Is it worth learning webmaster skills as a business owner?

Posted in Business tactics, Technology | 0 Comments

A lot of online businesses are run by a small team of people – and in some cases, just one person. That’s a lot of responsibility, but with hired help for coding and building the site, creating something that practically runs itself is going to prove to be an advantage in the long run. But sites will break, and not having the right skill-set to fix anything can really let you down in 2011.

“If you’re good at something, never do it for free,” states the Joker, in The Dark Knight. Odd place to source your advice, but I couldn’t agree more. If you’re doing something for free – i.e. fixing someone’s broken HTML – then you better be getting something great in return, or you’re costing yourself time you could be a) sleeping, b) making money, or c) not doing endless amounts of people favours with no rewards. But sadly that also means that those who are computer illiterate and trying to run a site will often run into difficulties – specifically, ones they can’t fix without forking out for a second salary.

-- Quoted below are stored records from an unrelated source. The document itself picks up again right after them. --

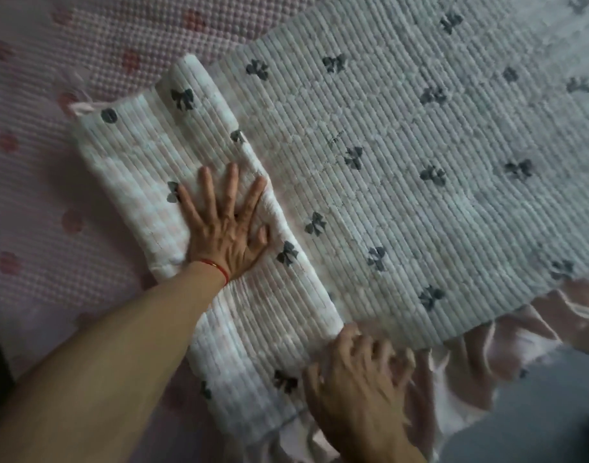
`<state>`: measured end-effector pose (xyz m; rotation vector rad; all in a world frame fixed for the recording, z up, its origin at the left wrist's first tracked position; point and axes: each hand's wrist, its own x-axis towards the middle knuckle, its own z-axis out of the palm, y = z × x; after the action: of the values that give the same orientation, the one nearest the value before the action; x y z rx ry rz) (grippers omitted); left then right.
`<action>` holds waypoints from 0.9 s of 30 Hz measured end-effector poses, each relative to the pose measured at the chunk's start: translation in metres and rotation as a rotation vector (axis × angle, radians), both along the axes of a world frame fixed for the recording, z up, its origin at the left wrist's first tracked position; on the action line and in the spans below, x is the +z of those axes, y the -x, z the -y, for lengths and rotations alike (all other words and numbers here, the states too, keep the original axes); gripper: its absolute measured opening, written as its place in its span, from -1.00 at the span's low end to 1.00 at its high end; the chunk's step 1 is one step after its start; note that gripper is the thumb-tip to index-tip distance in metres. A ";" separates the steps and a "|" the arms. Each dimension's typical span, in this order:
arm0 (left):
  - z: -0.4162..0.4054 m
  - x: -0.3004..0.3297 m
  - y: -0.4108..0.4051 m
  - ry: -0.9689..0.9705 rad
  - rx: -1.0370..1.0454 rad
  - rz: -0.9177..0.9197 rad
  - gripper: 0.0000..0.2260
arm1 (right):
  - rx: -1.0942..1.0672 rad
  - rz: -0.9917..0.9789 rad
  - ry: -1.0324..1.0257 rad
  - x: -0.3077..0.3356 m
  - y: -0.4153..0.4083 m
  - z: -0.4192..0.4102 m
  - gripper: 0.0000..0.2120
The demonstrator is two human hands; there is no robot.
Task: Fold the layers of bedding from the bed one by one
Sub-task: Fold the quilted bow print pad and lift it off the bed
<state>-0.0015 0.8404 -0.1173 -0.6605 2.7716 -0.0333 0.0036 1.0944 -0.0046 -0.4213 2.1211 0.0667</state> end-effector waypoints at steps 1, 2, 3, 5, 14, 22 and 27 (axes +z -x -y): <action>0.002 0.003 0.001 0.017 0.003 0.011 -0.31 | 0.081 -0.167 0.097 0.016 0.019 0.006 -0.62; 0.000 0.005 0.003 0.035 0.007 -0.001 -0.31 | 0.094 -0.200 0.201 0.026 0.043 0.021 -0.73; -0.007 0.008 0.004 0.033 0.049 -0.007 -0.31 | 0.165 -0.218 0.350 0.028 0.069 0.045 -0.76; -0.025 0.005 0.010 0.041 0.167 -0.062 -0.30 | 0.134 -0.169 0.593 0.022 0.111 0.114 -0.70; -0.026 -0.017 0.019 0.004 0.314 -0.143 -0.29 | 0.654 -0.355 0.565 -0.118 0.221 0.336 -0.27; -0.021 -0.017 0.019 -0.047 0.330 -0.139 -0.27 | 0.751 -0.444 0.702 -0.114 0.214 0.303 -0.30; -0.020 -0.016 0.017 -0.067 0.342 -0.163 -0.27 | 0.793 -0.423 0.556 -0.108 0.249 0.184 -0.33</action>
<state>-0.0190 0.8603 -0.1331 -1.1543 2.7543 0.1924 -0.2452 0.9104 -0.1125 -1.6858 2.2229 0.0184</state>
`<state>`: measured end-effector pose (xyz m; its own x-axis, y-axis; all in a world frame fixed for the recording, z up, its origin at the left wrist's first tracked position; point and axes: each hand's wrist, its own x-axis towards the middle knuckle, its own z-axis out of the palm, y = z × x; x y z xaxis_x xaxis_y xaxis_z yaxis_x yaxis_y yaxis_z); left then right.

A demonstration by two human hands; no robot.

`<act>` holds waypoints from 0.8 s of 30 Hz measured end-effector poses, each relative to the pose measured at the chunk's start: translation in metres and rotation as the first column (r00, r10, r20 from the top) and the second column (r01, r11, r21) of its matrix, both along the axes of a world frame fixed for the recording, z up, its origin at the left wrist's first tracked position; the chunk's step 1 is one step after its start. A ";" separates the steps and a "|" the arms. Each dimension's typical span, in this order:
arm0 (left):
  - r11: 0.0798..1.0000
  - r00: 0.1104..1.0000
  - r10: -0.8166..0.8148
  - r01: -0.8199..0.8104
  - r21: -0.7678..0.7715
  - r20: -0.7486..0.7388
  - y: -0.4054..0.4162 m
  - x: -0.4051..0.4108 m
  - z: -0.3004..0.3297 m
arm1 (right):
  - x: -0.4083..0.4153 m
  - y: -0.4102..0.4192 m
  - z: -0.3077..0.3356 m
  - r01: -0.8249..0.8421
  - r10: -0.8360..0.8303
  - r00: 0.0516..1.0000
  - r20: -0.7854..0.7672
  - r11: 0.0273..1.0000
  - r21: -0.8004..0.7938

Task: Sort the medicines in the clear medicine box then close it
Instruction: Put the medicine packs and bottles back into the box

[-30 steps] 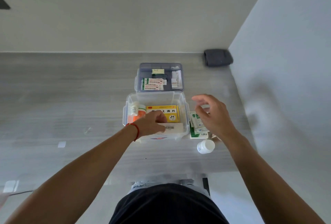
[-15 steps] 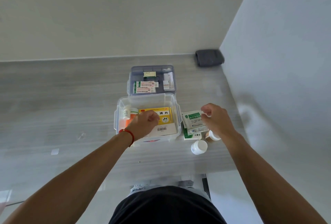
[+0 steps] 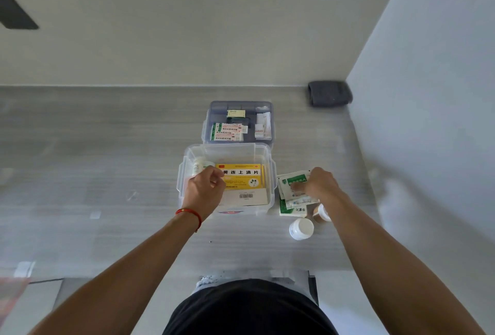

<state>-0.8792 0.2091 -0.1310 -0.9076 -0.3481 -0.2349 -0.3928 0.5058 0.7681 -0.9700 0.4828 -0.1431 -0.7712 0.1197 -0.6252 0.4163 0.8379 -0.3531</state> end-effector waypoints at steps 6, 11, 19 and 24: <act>1.000 1.000 -0.016 0.017 -0.018 0.024 0.000 0.000 0.001 | -0.011 0.015 0.004 0.018 -0.021 1.000 -0.018 0.988 -0.150; 0.995 0.996 -0.090 0.090 -0.049 -0.005 0.009 -0.003 0.013 | -0.018 0.034 0.027 0.112 -0.145 0.983 -0.112 0.960 -0.257; 0.560 0.567 -0.812 0.689 -0.460 -0.139 0.110 -0.032 0.038 | -0.007 0.052 0.079 0.184 -0.326 0.921 -0.212 0.846 -0.501; 0.024 0.336 -0.799 0.846 -0.533 0.498 0.158 -0.066 0.022 | 0.005 0.080 0.084 0.224 -0.419 0.881 -0.220 0.778 -0.587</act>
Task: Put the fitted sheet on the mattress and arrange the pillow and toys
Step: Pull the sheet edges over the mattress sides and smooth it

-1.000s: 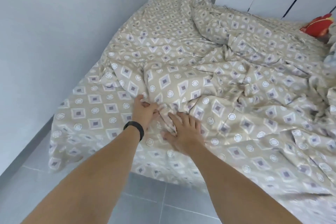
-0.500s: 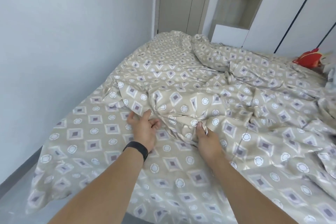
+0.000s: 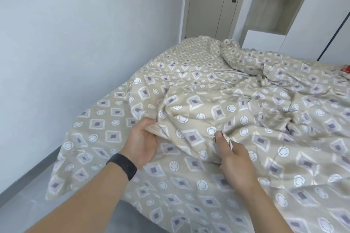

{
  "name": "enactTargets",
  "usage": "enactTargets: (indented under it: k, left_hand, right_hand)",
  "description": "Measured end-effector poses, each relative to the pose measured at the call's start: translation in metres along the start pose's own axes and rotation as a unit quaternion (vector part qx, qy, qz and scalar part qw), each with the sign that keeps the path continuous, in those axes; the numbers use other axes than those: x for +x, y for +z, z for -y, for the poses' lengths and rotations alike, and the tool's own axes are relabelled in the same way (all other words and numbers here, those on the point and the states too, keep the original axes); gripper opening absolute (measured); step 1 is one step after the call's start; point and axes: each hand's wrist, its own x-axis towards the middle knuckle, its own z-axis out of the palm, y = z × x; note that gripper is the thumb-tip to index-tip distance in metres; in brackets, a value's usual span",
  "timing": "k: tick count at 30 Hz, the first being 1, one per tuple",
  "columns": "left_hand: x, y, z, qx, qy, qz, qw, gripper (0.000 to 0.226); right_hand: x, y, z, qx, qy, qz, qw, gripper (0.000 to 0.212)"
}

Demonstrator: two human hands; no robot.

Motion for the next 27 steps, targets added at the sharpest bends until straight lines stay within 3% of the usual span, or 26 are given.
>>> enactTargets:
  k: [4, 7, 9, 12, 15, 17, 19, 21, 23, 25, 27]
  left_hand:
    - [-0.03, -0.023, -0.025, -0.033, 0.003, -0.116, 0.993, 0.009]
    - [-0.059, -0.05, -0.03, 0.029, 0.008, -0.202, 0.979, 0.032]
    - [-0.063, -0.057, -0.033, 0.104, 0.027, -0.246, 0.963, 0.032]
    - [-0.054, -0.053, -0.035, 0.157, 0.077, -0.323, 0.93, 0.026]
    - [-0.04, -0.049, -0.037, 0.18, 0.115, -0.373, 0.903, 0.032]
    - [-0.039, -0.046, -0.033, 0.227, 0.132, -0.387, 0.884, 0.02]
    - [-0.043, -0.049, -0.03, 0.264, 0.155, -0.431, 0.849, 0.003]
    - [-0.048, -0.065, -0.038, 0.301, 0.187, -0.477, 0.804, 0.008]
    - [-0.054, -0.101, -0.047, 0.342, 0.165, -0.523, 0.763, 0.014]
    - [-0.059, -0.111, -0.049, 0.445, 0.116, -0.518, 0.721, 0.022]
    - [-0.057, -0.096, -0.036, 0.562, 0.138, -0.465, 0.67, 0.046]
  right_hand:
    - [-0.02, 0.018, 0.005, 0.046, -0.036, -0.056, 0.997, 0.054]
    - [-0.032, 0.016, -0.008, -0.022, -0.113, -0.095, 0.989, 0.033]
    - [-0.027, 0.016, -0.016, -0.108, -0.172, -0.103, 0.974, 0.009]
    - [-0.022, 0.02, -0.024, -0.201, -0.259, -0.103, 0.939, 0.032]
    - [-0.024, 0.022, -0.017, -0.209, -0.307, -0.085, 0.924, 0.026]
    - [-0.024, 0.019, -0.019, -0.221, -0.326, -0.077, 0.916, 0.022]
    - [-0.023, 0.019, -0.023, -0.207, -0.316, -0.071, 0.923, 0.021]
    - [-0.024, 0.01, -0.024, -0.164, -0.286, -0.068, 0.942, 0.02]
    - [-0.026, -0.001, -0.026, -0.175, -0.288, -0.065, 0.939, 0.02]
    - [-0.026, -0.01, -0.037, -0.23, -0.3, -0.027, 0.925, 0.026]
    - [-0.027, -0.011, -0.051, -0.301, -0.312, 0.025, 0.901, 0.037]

Learning basic skills doesn’t take long at all – HTML and CSS are not impervious to the almost beginner – and even learning how to set up and manage a WordPress blog is going to help when it comes to making sure the small business you’re trying to get off the ground doesn’t falter in the early stages. After all, you don’t want to have to run to an IT-knowledgeable friend or relative (or worse, expensive freelancer) when you could be Googling and problem-solving.

The Google aversion is probably the source of 90% of the tech problems I hear. It’s so simple to Google your answer, and people are vocal and knowledgeable enough to have written about it years before you’re wanting questions answered and problems solved. Sometimes I ask questions on Twitter despite knowing I should be Googling, but it’s this knowledge – that the info I need is out there, waiting to be read, that means all is not lost if those I know personally can’t help me out.

Being a self-starter is all about being driven and committed, and making sure you can accomplish what you need to in a self-reliant manner is part of that. Starting a business means saying goodbye to the nine-to-five, and if you think any different then you’re kidding yourself. In the beginning, everything is down to you, from the accounting to getting the office internet connection set up. You don’t turn up for eight hours a day and claim a salary each month.

Sound daunting? It’s not – learning how to craft sites, deal with Paypal and forgo paid themes in favour of your own CSS artistry can actually be an enjoyable and empowering experience. It certainly has been for me – I know that after learning, Googling, asking questions and making mistakes, I can take a great site idea and actually build it into a working prototype. For every person who’ll call you a “noob” or claim you’ve no business, well, running a business, there’s someone who’s willing to walk you through the basics. Don’t get left behind – be one of the people leading the way.